Dorian, in these two plots the red curves from the latest devel look the same with and without the USE_OLD_VERSION_FORMAT. can you double check if the plots are taking in the correct seismos?

and could you make a comparison where everything model related is turned off, like:

OCEANS                          = .false.
ELLIPTICITY                     = .false.
TOPOGRAPHY                      = .false.
GRAVITY                         = .false.
ROTATION                        = .false.
ATTENUATION                     = .false.

[dosoe]

Hi Daniel,
I just checked, the only difference between the two runs is the value of USE_OLD_VERSION_FORMAT but it is different between the two, eventhough the outputs look identical.
As for running without ellipticity, wouldn't we run into the same problems we ran in earlier, with ellipticity and the geocentric to geographic conversion being handled differently in the old and new codes? At any rate, I am running it and I'll see what comes out of it.
I will also take a close look into the input files, to check that everything is correct in there, as both Par_file and constants.h have been reset to the default values.

[dosoe]

Hi Daniel,
I have checked the input files and noticed that the flag PARTIAL_PHYS_DISPERSION_ONLY was set to .true. . When setting it to .false. the fit becomes much better, but not perfect (first is with USE_OLD_VERSION_FORMAT activated, second with it deactivated). There is still no perceivable difference between the two though, what kind of difference would be expected?

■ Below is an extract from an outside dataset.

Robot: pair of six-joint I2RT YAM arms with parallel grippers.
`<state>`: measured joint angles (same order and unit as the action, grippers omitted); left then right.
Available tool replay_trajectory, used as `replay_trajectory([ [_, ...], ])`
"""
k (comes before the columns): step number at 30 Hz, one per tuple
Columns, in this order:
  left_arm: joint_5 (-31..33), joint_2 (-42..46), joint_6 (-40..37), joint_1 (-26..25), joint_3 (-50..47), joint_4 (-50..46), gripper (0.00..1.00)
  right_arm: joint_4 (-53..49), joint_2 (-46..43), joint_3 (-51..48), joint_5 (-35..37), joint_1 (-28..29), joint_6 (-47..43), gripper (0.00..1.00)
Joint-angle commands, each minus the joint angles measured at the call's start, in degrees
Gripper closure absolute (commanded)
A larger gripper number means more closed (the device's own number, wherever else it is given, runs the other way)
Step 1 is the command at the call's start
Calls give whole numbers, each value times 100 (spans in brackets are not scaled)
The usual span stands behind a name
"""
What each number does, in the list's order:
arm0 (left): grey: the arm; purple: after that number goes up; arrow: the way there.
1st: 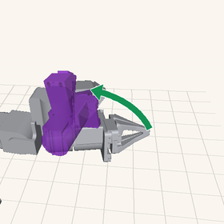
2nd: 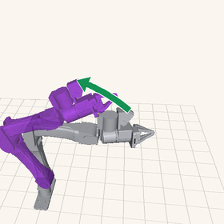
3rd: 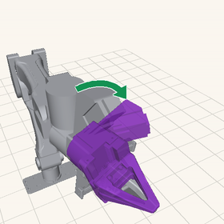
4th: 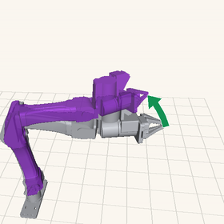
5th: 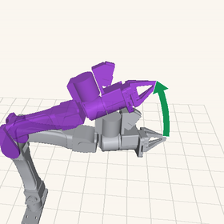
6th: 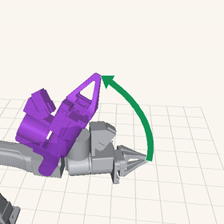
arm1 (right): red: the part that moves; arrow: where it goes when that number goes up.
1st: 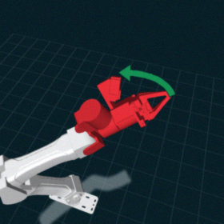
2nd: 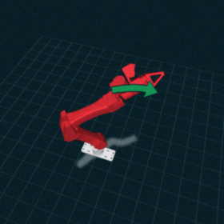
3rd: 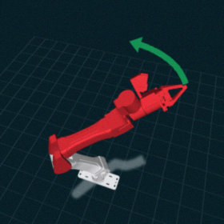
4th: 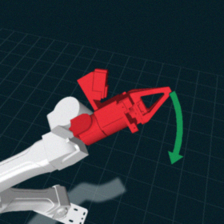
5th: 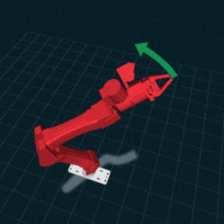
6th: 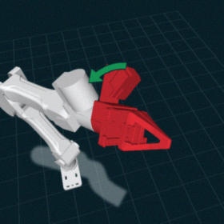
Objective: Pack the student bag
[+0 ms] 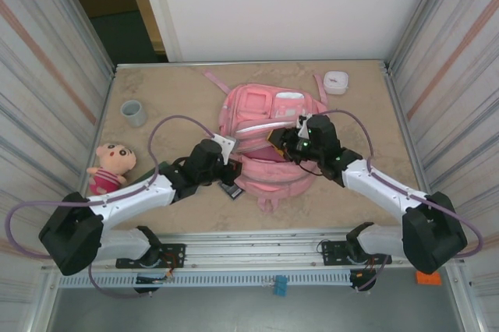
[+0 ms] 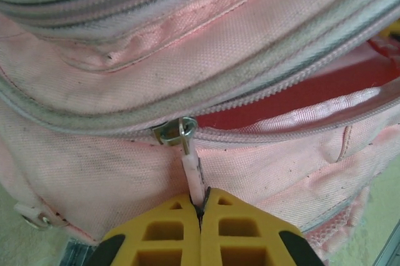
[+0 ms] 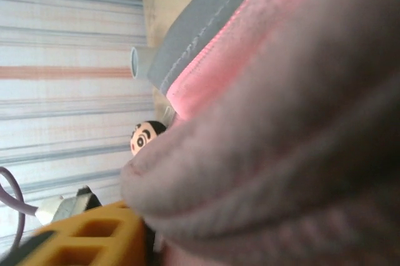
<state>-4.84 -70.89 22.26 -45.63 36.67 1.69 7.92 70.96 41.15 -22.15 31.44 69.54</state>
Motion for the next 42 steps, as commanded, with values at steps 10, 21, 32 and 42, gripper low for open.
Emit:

Now I will try to run it with all flags deactivated.

[dosoe]

Hi Daniel,
I just ran both old and new specfem versions, with and without USE_OLD_VERSION_FORMAT activated but with all flags except ELLIPTICITY deactivated. When USE_OLD_VERSION_FORMAT=.false., the fit is not very good:

However, when USE_OLD_VERSION_FORMAT=.true., then the fit is perfect:

This means that the remaining discrepancies are in the other flags. My guess would be on either TOPOGRAPHY or OCEANS but I don't understand the code well enough to make more than a guess.
At any rate, this is a great success, it is the first time we get a perfect fit for the full 3D SemUCB model, even with not all flags active.

[dosoe]

Hi Daniel,
I have run a number of tests, basically testing each flag in isolation (with ellipticity enabled at all times). All these tests are run with USE_OLD_VERSION_FORMAT=.true., PARTIAL_PHYS_DISPERSION_ONLY=.false. and ATTENUATION_1D_WITH_3D_STORAGE=.true.. What these show is that in isolation, rotation, gravity and oceans fit perfectly between the old an new specfem. However, for both topography and attenuation, there are discrepancies that are big enough that they should be addressed. Running just with ellipticity is shown in my previous response, it fits perfectly.
Ellipticity and Topography:

Ellipticity and Attenuation:

[danielpeter]

thanks Dorian! I've added some more steps towards the compatibility to the old version implementation of the SEMUCB model. could you test it again with your example, using the new devel version (with PR SPECFEM/specfem3d_globe#851).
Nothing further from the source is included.